*REQUIRED WORK*
Note how many lines in the material have "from", and give only that figure.

*STORED DATA*
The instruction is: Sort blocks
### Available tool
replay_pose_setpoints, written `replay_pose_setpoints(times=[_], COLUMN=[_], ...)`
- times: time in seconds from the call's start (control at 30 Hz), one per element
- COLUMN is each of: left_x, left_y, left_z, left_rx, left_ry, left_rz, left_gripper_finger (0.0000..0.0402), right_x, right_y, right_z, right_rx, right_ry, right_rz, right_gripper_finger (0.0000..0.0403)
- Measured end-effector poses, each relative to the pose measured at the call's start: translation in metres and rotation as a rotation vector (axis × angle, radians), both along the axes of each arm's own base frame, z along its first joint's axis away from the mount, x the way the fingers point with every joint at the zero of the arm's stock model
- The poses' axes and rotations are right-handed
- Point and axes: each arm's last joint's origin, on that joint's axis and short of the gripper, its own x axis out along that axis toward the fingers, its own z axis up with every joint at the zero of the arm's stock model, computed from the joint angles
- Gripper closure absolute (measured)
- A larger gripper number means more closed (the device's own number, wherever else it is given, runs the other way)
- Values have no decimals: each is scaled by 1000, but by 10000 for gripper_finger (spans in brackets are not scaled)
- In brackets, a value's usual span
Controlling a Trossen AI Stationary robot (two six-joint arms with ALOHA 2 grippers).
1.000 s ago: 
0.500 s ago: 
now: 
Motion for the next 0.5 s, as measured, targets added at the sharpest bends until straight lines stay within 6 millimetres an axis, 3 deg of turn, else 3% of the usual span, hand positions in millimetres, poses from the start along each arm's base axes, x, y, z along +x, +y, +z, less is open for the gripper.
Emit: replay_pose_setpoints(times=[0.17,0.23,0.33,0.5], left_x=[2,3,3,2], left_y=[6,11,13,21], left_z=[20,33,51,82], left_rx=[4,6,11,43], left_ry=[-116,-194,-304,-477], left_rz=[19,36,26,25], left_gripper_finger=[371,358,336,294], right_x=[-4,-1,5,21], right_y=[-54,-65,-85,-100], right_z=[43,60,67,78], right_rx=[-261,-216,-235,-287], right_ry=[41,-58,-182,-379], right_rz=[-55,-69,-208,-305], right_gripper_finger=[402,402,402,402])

*OUTPUT BELOW*
4